What to do: What lines of the data below include the word "cabinet"? Report them by copying each.

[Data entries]
+---+
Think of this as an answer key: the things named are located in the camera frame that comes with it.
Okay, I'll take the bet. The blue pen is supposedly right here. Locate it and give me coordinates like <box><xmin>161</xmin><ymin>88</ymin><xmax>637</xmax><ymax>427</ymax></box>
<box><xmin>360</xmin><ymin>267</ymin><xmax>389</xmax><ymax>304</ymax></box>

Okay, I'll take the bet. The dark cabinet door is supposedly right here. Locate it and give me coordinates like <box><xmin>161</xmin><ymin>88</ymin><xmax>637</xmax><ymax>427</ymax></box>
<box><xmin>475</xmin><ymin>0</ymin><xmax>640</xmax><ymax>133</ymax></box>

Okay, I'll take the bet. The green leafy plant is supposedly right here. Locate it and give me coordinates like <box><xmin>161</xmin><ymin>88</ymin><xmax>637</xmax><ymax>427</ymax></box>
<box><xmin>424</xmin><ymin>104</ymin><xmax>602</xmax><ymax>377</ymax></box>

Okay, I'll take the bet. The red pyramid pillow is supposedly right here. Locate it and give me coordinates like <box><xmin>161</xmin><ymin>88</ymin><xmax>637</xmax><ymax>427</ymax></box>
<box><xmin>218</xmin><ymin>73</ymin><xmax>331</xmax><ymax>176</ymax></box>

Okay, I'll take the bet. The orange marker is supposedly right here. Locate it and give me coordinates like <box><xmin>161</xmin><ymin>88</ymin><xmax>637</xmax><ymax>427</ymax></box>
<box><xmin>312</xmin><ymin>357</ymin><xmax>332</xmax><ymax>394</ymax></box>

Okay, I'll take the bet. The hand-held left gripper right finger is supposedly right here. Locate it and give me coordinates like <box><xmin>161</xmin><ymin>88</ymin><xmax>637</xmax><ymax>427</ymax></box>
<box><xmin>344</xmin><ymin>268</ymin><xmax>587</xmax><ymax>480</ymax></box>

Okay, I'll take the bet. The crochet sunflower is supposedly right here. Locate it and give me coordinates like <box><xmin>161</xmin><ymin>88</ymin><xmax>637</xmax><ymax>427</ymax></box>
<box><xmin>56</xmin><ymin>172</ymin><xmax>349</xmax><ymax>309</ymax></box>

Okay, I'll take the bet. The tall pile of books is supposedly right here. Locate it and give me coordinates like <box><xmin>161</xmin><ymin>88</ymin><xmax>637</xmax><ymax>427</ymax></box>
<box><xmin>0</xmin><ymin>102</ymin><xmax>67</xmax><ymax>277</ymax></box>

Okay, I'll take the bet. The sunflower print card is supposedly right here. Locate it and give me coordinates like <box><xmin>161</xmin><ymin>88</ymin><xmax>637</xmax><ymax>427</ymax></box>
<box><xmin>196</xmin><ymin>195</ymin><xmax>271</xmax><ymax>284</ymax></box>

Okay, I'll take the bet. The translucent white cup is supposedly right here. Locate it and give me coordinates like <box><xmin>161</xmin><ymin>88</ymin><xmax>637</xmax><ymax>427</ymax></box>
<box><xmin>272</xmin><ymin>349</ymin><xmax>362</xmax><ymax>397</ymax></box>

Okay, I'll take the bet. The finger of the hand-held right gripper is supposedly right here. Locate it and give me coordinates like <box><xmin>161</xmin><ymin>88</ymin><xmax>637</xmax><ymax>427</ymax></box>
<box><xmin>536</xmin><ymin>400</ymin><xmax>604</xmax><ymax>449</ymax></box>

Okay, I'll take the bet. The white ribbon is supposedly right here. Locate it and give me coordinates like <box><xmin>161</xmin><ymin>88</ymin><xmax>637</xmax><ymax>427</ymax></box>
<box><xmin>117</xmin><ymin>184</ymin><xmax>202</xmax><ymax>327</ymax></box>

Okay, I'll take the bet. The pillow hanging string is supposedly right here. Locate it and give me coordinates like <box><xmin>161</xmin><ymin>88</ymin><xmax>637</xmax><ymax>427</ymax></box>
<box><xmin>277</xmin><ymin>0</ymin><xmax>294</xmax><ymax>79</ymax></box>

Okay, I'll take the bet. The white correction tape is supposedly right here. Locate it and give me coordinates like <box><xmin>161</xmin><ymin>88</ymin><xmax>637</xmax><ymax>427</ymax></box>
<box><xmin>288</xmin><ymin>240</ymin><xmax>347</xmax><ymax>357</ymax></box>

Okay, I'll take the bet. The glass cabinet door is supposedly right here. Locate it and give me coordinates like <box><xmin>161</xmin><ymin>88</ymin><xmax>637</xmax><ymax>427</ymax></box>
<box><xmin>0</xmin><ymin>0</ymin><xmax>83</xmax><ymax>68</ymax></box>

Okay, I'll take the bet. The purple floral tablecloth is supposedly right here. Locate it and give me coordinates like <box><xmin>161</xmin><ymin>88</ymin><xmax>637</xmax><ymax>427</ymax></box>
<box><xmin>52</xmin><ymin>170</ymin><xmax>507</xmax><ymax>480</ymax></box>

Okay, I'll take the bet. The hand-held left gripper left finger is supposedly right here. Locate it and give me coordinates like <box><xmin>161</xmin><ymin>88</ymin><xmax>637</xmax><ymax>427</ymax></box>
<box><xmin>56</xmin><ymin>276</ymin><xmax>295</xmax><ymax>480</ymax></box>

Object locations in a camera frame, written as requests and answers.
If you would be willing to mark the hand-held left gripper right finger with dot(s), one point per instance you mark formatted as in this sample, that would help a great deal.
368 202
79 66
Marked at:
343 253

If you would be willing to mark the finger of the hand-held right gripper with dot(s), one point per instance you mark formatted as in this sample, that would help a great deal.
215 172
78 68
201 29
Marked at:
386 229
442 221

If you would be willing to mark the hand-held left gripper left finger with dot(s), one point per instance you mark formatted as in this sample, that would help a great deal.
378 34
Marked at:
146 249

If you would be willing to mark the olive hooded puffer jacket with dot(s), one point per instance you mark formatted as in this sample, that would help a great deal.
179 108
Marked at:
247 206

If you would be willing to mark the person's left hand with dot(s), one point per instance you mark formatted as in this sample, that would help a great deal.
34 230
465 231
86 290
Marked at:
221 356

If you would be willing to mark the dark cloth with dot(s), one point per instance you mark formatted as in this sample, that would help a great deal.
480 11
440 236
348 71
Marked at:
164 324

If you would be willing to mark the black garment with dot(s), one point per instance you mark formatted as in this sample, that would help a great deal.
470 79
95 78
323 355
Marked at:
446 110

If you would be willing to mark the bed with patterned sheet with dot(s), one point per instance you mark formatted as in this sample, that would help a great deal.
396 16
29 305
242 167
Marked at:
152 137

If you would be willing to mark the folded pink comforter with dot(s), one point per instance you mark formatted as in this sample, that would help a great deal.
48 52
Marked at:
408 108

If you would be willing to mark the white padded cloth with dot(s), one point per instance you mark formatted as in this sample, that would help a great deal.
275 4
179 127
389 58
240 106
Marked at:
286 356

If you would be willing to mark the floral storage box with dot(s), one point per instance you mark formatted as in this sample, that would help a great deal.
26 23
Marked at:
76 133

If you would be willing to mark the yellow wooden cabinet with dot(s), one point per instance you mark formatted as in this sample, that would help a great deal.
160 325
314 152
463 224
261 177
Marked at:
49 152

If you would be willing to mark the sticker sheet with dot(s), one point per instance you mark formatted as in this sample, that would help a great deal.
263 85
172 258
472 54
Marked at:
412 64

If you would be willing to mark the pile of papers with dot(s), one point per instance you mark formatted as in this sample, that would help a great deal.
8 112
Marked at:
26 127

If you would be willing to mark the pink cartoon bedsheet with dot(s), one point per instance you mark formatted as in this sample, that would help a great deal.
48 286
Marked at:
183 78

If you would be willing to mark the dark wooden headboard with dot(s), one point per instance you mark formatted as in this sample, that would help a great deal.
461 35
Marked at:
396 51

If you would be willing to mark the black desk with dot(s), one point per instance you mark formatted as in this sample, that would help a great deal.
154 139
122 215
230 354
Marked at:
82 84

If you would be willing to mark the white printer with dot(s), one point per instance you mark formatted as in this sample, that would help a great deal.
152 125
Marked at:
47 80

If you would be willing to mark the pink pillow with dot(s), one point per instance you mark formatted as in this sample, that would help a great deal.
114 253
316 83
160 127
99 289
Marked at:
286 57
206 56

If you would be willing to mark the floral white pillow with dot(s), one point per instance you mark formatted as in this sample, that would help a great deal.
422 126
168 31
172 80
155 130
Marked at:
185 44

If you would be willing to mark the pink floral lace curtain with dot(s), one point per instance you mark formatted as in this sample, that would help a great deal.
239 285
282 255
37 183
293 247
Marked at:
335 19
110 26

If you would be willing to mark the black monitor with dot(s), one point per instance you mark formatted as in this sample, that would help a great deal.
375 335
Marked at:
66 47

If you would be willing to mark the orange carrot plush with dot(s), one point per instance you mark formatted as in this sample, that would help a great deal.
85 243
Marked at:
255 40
+---+
Response:
Okay, I'll take the bet. The dark cabinet door is supposedly right here. Locate it and give me coordinates like <box><xmin>161</xmin><ymin>88</ymin><xmax>637</xmax><ymax>427</ymax></box>
Okay, I'll take the bet. The glass cabinet door is supposedly right here. Locate it and give me coordinates like <box><xmin>161</xmin><ymin>88</ymin><xmax>637</xmax><ymax>427</ymax></box>
If you would be willing to mark the yellow wooden cabinet with dot(s), one point per instance you mark formatted as in this sample, that would help a great deal.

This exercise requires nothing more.